“Dark portals: the chronicles of Vidocq” – Reflections before the lights (98 minutes, France 2001)
“One man struck by lightning is an accident. Two men struck by lightning is a conspiracy.”
Word of advice: the dubbing is pretty bad on this one, so you may well want to listen to the French soundtrack with English subtitles… And dark as the movie is visually, you’ll want to wait after Midnight.
Paris in 1830, capital of a country in turmoil, with a regime installed by the Prussians. Francois Vidocq (Gerard Depardieu), former creator and head of Napoleon’s secret police, sacked under the current government, is now France’s most famous detective.
Someone has been killing French notables with no discernible link between them, stumping the chief of Parisian police. Worse yet, the assassin used lightning to set them ablaze!
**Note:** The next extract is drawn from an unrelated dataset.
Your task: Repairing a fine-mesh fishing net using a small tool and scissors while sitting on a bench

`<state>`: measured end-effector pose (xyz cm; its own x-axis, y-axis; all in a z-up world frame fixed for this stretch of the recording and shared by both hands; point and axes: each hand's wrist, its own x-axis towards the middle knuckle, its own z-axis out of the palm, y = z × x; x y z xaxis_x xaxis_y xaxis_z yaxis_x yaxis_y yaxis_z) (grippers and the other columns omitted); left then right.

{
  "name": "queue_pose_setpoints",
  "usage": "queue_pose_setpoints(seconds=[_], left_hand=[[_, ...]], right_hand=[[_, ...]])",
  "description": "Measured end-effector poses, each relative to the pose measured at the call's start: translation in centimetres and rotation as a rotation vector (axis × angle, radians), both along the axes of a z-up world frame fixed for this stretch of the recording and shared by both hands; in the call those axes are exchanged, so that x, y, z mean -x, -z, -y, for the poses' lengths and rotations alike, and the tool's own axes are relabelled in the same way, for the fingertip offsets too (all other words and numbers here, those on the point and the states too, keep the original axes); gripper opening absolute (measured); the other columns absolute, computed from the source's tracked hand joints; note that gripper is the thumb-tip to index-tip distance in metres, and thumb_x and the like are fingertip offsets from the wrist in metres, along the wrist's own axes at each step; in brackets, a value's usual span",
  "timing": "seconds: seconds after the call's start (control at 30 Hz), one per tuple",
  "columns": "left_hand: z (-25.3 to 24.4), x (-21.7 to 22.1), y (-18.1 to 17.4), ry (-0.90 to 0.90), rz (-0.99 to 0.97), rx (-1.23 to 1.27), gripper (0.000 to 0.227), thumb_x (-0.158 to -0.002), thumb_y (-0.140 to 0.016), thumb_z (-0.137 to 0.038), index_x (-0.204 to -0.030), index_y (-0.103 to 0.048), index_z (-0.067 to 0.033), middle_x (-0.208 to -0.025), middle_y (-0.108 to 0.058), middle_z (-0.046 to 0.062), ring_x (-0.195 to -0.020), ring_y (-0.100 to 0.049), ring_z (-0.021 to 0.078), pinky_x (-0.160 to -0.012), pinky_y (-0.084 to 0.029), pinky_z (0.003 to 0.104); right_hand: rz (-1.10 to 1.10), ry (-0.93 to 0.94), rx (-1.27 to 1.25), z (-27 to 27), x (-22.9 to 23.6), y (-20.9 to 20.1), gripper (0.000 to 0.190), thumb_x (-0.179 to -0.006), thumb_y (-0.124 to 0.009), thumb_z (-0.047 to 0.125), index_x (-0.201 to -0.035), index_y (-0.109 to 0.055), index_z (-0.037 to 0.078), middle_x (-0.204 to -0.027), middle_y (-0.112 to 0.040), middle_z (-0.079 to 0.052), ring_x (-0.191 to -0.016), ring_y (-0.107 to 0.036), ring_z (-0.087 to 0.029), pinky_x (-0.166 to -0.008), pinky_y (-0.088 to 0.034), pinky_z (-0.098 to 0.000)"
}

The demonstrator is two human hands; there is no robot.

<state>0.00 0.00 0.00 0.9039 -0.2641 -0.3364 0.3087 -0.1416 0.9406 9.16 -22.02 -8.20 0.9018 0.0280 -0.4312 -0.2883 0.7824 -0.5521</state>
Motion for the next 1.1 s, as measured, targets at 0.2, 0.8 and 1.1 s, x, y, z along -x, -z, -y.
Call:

Hot on the mysterious killer’s trail, Vidocq chases him into a glass factory. Deep into the bowels of this place, Vidocq fights this “Alchemist”, as he is known, who seems possessed of super-human abilities, with stamina and acrobatics which Vidocq cannot match. And indeed, the detective falls into a furnace pit, seemingly to his death.
As the paper men all over Paris shout that Vidocq is dead, his former partner Nimier (Moussa Maaskri) receives an unwelcome visit from young journalist Etienne Boisset (actor-film maker Guillaume Canet), who claims to have worked with Vidocq on his biography. Boisset now is intent on discovering everything about Vidocq’s last case, the pursuit of the Alchemist.
In flashbacks, we retrace the steps which led Vidocq to the glass factory, through the darkest chambers at the heart of the City of Light, and the hellish plot the “victims” were involved in.
This is an interesting story with layers. Vidocq is part of French history, a former convict, whom Napoleon did in fact utilize to great effect in reforming French police. That in itself is worth researching. This film has an interesting look and atmosphere as well, part video game, part graphic novel, dark with vivid colors, shot entirely in digital with Sony’s 1080 p, 24 fps camera before even Star Wars episode II.
Written and directed by Pitof, “Chronicles of Vidocq” also profits from Marc Caro’s character design. Caro used to collaborate with Jean-Pierre Jeunet on comic strips and “City of lost children”. Bruno Coulais’ music suits the mood perfectly as well.
This is a dark tale, which will put viewers in mind of “from hell”, though very distinct. A lovely trip to take past midnight.
“Dark portals: the chronicles of Vidocq” gets 4 jellybeans.